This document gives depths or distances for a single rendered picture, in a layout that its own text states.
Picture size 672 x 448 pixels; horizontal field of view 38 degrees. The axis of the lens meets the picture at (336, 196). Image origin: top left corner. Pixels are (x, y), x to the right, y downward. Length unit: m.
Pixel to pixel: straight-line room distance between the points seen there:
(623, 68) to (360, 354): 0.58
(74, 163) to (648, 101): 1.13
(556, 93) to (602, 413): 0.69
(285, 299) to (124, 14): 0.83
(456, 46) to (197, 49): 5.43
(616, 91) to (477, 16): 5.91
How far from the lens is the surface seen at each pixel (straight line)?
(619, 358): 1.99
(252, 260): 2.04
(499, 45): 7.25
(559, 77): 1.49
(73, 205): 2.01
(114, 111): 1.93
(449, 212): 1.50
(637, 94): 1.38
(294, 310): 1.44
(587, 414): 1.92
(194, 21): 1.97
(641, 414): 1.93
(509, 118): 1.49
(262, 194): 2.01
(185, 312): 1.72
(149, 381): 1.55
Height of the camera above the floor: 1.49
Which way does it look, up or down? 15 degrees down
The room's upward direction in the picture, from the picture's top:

Activity — In the listing above, find the line with "(252, 260): 2.04" and the line with "Which way does"; output exactly those lines and all lines between them.

Answer section —
(252, 260): 2.04
(499, 45): 7.25
(559, 77): 1.49
(73, 205): 2.01
(114, 111): 1.93
(449, 212): 1.50
(637, 94): 1.38
(294, 310): 1.44
(587, 414): 1.92
(194, 21): 1.97
(641, 414): 1.93
(509, 118): 1.49
(262, 194): 2.01
(185, 312): 1.72
(149, 381): 1.55
Height of the camera above the floor: 1.49
Which way does it look, up or down? 15 degrees down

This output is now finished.